(Dataset items)
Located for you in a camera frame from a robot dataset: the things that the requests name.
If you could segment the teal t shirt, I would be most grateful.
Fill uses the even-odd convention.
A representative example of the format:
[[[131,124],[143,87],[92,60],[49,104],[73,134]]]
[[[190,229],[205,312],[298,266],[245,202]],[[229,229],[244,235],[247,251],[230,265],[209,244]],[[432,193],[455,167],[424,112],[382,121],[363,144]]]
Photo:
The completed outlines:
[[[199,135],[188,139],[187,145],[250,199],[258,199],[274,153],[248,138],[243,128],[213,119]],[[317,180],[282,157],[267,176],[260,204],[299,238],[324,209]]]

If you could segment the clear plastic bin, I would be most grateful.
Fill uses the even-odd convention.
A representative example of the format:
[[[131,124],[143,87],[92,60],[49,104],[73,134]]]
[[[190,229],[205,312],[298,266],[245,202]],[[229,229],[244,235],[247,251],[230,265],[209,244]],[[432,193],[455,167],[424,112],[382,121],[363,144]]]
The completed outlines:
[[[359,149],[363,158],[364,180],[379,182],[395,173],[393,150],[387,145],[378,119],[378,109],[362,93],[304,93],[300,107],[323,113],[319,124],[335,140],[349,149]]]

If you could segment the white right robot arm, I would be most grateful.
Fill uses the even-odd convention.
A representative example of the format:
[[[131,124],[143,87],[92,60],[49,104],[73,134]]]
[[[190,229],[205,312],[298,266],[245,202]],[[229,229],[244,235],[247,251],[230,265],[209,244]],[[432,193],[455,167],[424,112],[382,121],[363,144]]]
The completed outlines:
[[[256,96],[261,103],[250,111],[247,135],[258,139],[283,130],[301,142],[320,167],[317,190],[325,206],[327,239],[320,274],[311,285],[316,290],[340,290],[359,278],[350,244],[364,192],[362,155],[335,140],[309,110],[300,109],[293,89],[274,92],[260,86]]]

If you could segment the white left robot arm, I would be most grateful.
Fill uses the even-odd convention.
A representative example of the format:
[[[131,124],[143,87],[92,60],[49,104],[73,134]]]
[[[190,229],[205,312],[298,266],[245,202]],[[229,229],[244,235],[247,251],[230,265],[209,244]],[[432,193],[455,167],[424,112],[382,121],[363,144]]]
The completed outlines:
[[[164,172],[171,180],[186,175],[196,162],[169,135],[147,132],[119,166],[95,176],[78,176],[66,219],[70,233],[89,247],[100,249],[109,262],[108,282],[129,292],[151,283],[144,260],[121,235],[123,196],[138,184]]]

== Problem to work on ==
Word for word, write out the entries above again.

== Exercise answer ==
Located for you in a camera frame from a robot dataset: the things that the requests name.
If you could segment the teal t shirt, I would be most grateful.
Fill uses the even-odd convention.
A representative example of the format:
[[[131,124],[143,87],[92,60],[49,104],[73,134]]]
[[[190,229],[205,312],[298,266],[245,202]],[[229,229],[244,235],[247,251],[230,265],[209,244]],[[432,193],[455,167],[424,112],[382,121],[363,144]]]
Photo:
The completed outlines:
[[[199,135],[188,139],[187,145],[250,199],[258,199],[274,153],[248,138],[243,128],[213,119]],[[317,180],[282,157],[267,176],[260,204],[299,238],[324,209]]]

If you could segment the clear plastic bin, I would be most grateful.
Fill uses the even-odd convention.
A representative example of the format:
[[[131,124],[143,87],[92,60],[49,104],[73,134]]]
[[[190,229],[205,312],[298,266],[245,202]],[[229,229],[244,235],[247,251],[230,265],[209,244]],[[432,193],[455,167],[424,112],[382,121],[363,144]]]
The completed outlines:
[[[359,149],[363,158],[364,180],[379,182],[395,173],[393,150],[387,145],[378,119],[378,109],[362,93],[304,93],[300,107],[323,113],[319,124],[335,140],[349,149]]]

If you could segment the white right robot arm, I would be most grateful.
Fill uses the even-odd convention.
A representative example of the format:
[[[131,124],[143,87],[92,60],[49,104],[73,134]]]
[[[190,229],[205,312],[298,266],[245,202]],[[229,229],[244,235],[247,251],[230,265],[209,244]],[[432,193],[455,167],[424,112],[382,121],[363,144]]]
The completed outlines:
[[[256,96],[261,103],[250,111],[247,135],[258,139],[283,130],[301,142],[320,167],[317,190],[325,206],[327,239],[320,274],[311,285],[316,290],[340,290],[359,278],[350,244],[364,192],[362,155],[335,140],[309,110],[300,109],[293,89],[274,92],[260,86]]]

If you could segment the white left robot arm, I would be most grateful.
Fill uses the even-odd convention.
A representative example of the format:
[[[131,124],[143,87],[92,60],[49,104],[73,134]]]
[[[190,229],[205,312],[298,266],[245,202]],[[229,229],[244,235],[247,251],[230,265],[209,244]],[[432,193],[455,167],[424,112],[382,121],[363,144]]]
The completed outlines:
[[[164,172],[171,180],[186,175],[196,162],[169,135],[147,132],[119,166],[95,176],[78,176],[66,219],[70,233],[89,247],[100,249],[109,262],[108,282],[129,292],[151,283],[144,260],[121,235],[123,196],[138,184]]]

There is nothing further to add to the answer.